- **YOUR TASK**: Return every line of the listing, exactly as it reads.

Segment Start: INFORMATION SUPPLIED

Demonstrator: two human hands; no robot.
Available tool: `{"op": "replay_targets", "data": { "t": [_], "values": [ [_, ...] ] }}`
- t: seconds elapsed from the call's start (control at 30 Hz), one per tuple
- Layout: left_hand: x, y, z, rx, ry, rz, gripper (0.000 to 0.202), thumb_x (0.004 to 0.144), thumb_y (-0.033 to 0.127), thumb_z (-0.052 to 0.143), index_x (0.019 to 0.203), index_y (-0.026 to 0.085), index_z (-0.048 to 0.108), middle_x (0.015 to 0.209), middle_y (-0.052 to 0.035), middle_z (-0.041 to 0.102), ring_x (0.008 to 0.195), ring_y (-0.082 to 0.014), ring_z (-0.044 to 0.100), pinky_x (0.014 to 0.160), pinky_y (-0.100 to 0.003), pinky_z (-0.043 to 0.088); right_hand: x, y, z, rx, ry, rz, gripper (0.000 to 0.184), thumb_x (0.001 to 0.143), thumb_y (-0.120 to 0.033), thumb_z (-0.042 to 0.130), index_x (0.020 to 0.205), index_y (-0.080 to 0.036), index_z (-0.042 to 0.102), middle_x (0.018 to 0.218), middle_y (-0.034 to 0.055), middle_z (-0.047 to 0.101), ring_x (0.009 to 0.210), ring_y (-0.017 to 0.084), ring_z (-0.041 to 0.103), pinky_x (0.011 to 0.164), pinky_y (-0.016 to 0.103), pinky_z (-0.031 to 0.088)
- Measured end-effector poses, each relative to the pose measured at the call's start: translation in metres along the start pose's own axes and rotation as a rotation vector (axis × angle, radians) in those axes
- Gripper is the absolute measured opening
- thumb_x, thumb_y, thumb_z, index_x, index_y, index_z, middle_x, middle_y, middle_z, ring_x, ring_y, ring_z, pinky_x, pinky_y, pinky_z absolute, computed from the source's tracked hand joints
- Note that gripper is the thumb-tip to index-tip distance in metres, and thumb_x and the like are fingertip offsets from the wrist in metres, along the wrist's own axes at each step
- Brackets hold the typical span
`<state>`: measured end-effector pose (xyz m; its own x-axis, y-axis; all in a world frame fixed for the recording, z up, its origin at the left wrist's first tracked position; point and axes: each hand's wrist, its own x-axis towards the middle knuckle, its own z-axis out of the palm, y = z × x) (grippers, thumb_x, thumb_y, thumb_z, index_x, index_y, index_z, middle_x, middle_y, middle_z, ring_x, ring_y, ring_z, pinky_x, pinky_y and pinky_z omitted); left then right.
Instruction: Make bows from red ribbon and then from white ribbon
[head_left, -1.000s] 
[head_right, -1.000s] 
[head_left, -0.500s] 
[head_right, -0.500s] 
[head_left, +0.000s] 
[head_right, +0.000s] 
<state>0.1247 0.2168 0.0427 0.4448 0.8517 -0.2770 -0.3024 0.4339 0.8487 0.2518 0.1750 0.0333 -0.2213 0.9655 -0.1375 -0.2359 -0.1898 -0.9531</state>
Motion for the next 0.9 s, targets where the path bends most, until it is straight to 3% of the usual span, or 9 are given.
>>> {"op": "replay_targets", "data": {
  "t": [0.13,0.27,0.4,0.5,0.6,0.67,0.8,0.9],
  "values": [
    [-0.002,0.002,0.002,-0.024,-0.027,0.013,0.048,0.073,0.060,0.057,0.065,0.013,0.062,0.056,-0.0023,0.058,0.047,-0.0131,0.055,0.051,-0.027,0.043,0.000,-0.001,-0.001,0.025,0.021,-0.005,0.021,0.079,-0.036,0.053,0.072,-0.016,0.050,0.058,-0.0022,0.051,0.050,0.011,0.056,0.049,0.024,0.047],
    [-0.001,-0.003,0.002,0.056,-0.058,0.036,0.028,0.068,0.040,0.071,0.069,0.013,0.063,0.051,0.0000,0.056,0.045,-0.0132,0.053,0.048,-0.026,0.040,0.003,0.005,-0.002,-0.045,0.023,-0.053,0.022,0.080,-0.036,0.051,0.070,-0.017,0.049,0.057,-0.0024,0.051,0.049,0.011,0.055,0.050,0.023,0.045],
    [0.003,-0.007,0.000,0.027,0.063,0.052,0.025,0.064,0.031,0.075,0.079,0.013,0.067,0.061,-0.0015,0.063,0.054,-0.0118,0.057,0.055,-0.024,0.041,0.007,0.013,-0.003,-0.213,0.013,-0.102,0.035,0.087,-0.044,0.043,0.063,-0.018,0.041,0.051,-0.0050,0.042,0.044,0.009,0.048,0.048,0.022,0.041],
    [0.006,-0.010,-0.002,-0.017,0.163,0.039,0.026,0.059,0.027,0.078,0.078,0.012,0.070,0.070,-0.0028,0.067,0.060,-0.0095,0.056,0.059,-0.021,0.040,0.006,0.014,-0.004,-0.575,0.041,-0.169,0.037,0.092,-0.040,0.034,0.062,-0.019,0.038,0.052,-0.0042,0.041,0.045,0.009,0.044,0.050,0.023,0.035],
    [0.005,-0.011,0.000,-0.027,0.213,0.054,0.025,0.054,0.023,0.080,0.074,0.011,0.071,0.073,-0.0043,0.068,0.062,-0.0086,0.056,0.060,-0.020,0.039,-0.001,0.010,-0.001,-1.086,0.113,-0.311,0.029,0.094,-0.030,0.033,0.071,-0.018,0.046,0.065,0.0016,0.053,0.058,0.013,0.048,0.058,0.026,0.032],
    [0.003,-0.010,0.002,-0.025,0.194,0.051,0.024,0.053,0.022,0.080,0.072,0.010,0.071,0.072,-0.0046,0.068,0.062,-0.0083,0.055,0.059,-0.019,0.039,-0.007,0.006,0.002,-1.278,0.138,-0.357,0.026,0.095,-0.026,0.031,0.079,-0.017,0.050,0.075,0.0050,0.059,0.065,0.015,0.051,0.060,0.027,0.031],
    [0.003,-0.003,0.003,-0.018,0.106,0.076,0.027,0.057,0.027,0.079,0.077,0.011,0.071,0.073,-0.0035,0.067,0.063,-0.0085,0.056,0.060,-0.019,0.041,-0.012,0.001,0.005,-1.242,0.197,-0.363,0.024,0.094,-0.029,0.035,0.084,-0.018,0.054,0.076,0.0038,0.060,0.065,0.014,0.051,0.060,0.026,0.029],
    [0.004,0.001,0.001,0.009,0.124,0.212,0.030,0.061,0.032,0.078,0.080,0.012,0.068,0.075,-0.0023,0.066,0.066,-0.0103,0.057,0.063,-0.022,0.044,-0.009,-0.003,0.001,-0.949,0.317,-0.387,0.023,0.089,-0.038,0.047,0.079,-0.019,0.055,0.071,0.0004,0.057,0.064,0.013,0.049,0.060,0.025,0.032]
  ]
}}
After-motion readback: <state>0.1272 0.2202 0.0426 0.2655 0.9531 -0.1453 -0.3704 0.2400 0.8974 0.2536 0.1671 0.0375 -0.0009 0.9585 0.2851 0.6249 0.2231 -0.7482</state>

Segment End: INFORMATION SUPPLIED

- **EXPECTED ANSWER**:
Demonstrator: two human hands; no robot.
Available tool: `{"op": "replay_targets", "data": { "t": [_], "values": [ [_, ...] ] }}`
- t: seconds elapsed from the call's start (control at 30 Hz), one per tuple
- Layout: left_hand: x, y, z, rx, ry, rz, gripper (0.000 to 0.202), thumb_x (0.004 to 0.144), thumb_y (-0.033 to 0.127), thumb_z (-0.052 to 0.143), index_x (0.019 to 0.203), index_y (-0.026 to 0.085), index_z (-0.048 to 0.108), middle_x (0.015 to 0.209), middle_y (-0.052 to 0.035), middle_z (-0.041 to 0.102), ring_x (0.008 to 0.195), ring_y (-0.082 to 0.014), ring_z (-0.044 to 0.100), pinky_x (0.014 to 0.160), pinky_y (-0.100 to 0.003), pinky_z (-0.043 to 0.088); right_hand: x, y, z, rx, ry, rz, gripper (0.000 to 0.184), thumb_x (0.001 to 0.143), thumb_y (-0.120 to 0.033), thumb_z (-0.042 to 0.130), index_x (0.020 to 0.205), index_y (-0.080 to 0.036), index_z (-0.042 to 0.102), middle_x (0.018 to 0.218), middle_y (-0.034 to 0.055), middle_z (-0.047 to 0.101), ring_x (0.009 to 0.210), ring_y (-0.017 to 0.084), ring_z (-0.041 to 0.103), pinky_x (0.011 to 0.164), pinky_y (-0.016 to 0.103), pinky_z (-0.031 to 0.088)
- Measured end-effector poses, each relative to the pose measured at the call's start: translation in metres along the start pose's own axes and rotation as a rotation vector (axis × angle, radians) in those axes
- Gripper is the absolute measured opening
- thumb_x, thumb_y, thumb_z, index_x, index_y, index_z, middle_x, middle_y, middle_z, ring_x, ring_y, ring_z, pinky_x, pinky_y, pinky_z absolute, computed from the source's tracked hand joints
- Note that gripper is the thumb-tip to index-tip distance in metres, and thumb_x and the like are fingertip offsets from the wrist in metres, along the wrist's own axes at each step
- Brackets hold the typical span
`<state>`: measured end-effector pose (xyz m; its own x-axis, y-axis; all in a world frame fixed for the recording, z up, its origin at the left wrist's first tracked position; point and axes: each hand's wrist, its own x-axis towards the middle knuckle, its own z-axis out of the palm, y = z × x) (grippers, thumb_x, thumb_y, thumb_z, index_x, index_y, index_z, middle_x, middle_y, middle_z, ring_x, ring_y, ring_z, pinky_x, pinky_y and pinky_z omitted); left then right.
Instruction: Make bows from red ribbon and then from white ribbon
[head_left, -1.000s] 
[head_right, -1.000s] 
[head_left, -0.500s] 
[head_right, -0.500s] 
[head_left, +0.000s] 
[head_right, +0.000s] 
<state>0.1247 0.2168 0.0427 0.4448 0.8517 -0.2770 -0.3024 0.4339 0.8487 0.2518 0.1750 0.0333 -0.2213 0.9655 -0.1375 -0.2359 -0.1898 -0.9531</state>
Motion for the next 0.9 s, targets where the path bends most, until it is straight to 3% of the usual span, or 9 are given.
>>> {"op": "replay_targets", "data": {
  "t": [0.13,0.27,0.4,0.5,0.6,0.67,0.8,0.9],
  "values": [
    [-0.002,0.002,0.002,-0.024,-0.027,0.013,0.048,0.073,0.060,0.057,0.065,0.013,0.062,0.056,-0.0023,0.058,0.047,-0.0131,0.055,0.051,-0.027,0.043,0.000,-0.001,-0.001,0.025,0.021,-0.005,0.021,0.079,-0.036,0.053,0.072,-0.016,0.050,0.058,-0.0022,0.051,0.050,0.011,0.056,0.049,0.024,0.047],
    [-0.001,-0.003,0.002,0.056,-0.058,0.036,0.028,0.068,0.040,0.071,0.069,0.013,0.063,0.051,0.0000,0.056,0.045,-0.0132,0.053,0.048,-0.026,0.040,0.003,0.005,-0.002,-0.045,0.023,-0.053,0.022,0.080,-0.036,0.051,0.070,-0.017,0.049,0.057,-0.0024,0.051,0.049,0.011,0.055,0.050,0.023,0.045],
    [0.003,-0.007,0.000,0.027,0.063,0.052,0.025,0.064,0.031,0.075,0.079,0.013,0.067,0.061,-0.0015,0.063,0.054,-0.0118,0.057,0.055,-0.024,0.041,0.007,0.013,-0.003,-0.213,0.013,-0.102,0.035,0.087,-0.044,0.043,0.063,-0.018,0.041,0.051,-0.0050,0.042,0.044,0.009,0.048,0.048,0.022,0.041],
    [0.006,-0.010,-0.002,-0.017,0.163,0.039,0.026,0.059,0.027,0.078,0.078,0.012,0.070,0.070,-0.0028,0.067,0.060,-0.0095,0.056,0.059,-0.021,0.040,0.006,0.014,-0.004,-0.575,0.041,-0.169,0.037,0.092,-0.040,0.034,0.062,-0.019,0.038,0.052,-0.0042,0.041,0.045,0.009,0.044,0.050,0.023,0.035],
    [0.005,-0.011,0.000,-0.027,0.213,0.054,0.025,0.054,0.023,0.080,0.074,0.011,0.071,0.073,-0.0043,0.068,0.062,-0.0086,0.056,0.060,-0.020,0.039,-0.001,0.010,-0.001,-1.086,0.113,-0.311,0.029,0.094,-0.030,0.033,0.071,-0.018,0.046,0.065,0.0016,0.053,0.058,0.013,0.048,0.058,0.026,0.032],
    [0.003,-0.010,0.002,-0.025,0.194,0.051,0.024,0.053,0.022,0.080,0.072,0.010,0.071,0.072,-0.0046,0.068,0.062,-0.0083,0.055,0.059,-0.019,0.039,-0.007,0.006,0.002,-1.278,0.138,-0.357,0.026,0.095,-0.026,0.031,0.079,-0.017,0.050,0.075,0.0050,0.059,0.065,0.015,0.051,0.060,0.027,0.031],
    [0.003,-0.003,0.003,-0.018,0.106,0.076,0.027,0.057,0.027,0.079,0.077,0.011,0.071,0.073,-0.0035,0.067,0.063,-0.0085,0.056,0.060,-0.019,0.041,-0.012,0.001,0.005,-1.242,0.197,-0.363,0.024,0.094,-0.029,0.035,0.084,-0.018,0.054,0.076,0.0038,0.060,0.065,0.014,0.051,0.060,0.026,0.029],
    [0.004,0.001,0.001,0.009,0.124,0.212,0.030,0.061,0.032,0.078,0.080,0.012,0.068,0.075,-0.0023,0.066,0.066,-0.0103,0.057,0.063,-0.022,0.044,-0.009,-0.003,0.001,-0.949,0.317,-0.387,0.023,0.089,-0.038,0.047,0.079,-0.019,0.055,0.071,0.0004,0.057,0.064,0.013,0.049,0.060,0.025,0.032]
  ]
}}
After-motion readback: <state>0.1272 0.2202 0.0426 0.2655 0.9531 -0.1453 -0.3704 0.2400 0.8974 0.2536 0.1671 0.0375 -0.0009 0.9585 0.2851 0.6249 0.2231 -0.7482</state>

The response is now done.